• _Exercise_:
Under this line are the records; repeat exactly the lines starting at the one containing "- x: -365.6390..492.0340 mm" and ending at the one containing "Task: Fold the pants", omitting pictures.
==== Input data
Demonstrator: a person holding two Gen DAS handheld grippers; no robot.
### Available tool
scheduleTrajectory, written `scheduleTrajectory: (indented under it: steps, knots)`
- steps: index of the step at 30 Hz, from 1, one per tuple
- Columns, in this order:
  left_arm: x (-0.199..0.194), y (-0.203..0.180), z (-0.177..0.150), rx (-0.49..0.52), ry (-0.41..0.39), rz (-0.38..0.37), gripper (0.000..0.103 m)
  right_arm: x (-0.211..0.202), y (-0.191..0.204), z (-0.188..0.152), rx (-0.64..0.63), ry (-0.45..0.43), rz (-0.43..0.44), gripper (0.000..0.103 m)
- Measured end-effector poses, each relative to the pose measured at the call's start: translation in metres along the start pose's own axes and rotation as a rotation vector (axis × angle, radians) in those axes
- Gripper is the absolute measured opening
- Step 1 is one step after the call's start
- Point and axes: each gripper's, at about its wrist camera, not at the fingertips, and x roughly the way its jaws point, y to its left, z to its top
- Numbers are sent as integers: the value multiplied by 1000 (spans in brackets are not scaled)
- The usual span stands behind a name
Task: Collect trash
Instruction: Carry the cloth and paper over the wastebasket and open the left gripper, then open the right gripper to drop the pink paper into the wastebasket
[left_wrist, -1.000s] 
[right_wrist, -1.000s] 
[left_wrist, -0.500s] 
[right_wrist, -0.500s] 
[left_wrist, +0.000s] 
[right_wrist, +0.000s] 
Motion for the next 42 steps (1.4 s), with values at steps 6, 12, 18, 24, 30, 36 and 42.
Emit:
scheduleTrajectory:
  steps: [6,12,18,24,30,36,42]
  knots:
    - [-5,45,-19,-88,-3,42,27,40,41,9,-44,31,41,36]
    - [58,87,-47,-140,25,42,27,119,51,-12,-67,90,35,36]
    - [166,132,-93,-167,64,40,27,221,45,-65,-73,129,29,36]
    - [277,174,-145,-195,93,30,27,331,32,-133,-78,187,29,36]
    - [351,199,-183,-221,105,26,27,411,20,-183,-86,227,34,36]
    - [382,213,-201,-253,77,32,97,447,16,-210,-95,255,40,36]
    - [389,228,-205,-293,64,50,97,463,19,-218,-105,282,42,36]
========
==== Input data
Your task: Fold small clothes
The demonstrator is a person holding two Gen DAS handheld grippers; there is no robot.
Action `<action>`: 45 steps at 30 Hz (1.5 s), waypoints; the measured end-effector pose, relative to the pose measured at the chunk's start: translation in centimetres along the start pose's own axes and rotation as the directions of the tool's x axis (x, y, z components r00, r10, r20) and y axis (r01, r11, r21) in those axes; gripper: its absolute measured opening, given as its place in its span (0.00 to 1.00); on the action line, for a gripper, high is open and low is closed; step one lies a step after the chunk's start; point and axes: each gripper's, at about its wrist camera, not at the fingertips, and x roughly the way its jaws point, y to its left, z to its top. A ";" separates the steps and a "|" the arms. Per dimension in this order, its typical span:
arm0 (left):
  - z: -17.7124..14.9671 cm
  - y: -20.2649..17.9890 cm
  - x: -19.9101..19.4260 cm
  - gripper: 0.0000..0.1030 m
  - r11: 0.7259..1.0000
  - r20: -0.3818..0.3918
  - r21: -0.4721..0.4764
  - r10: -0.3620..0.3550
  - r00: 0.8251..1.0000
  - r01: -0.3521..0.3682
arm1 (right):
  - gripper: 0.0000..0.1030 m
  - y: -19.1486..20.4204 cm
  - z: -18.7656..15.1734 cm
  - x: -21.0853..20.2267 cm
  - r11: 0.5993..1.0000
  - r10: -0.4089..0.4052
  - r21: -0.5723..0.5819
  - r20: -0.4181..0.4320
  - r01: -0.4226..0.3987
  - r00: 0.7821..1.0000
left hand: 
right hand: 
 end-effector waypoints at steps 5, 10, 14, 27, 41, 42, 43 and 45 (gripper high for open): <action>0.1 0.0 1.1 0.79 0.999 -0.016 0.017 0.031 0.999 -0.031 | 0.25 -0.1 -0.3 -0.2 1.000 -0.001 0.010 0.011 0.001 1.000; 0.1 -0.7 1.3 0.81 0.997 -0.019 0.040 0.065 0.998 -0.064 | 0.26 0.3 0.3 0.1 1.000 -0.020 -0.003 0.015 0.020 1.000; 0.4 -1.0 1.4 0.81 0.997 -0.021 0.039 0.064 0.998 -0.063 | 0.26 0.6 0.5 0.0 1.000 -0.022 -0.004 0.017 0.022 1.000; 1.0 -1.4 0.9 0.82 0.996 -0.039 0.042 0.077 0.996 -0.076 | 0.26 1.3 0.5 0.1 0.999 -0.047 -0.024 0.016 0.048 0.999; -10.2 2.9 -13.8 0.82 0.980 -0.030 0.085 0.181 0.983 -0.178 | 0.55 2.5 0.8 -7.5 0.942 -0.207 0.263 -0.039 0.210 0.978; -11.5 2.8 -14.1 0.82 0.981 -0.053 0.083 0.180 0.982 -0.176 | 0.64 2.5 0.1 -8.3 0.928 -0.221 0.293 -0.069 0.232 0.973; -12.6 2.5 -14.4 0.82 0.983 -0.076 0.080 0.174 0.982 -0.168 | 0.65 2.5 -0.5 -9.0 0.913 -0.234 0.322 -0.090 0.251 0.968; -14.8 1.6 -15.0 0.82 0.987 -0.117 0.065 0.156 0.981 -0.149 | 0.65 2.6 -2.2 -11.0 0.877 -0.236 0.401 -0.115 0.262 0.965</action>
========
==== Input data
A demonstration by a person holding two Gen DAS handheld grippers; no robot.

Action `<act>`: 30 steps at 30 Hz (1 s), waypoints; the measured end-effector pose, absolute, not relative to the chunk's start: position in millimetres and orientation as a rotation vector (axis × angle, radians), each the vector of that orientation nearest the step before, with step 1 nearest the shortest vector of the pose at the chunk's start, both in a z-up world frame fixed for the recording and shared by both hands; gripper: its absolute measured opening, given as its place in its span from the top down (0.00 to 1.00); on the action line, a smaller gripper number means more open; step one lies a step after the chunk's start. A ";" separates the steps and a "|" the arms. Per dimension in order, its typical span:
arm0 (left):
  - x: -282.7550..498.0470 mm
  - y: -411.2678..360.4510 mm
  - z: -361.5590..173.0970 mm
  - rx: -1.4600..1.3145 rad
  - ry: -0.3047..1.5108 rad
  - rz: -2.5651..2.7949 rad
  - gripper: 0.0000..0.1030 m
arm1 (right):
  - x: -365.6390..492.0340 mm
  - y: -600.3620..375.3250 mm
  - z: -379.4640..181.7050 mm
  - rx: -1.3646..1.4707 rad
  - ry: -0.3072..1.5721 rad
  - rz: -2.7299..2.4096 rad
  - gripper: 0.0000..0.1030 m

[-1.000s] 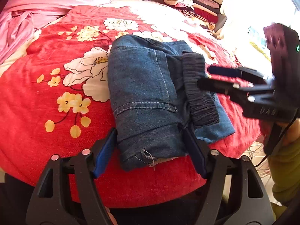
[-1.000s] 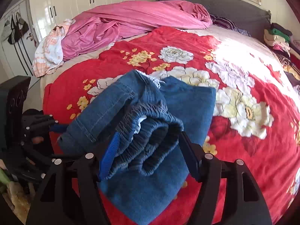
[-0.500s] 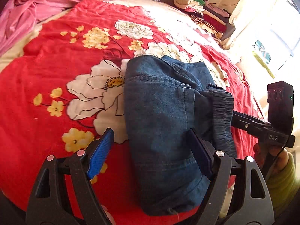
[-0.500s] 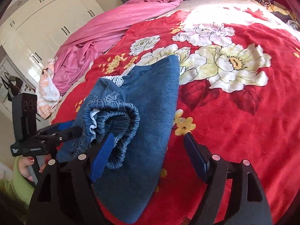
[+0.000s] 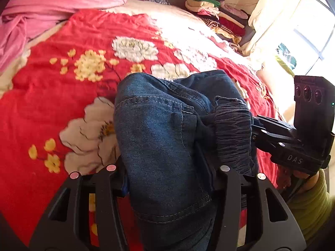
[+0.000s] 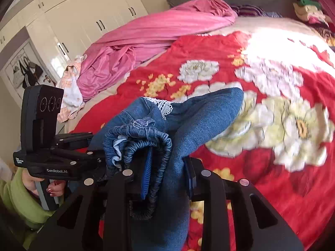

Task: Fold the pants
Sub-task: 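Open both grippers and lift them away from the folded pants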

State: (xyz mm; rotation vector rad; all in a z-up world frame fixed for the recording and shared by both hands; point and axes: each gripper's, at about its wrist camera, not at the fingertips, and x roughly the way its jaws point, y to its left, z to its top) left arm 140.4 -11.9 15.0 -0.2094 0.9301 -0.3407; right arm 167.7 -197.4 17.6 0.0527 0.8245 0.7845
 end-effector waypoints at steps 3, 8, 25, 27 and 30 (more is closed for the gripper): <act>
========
• _Solution for this exercise_:
  - x: -365.6390..492.0340 mm
  - y: -600.3620..375.3250 mm
  - z: -379.4640..181.7050 mm
  - rx: -1.3646..1.4707 rad
  - ry: -0.3072..1.5721 rad
  - rz: -2.7299..2.4096 rad
  - gripper: 0.0000..0.1030 m

[-1.000s] 
[-1.000s] 
[-0.500s] 
[-0.500s] 
[+0.000s] 
[+0.000s] 

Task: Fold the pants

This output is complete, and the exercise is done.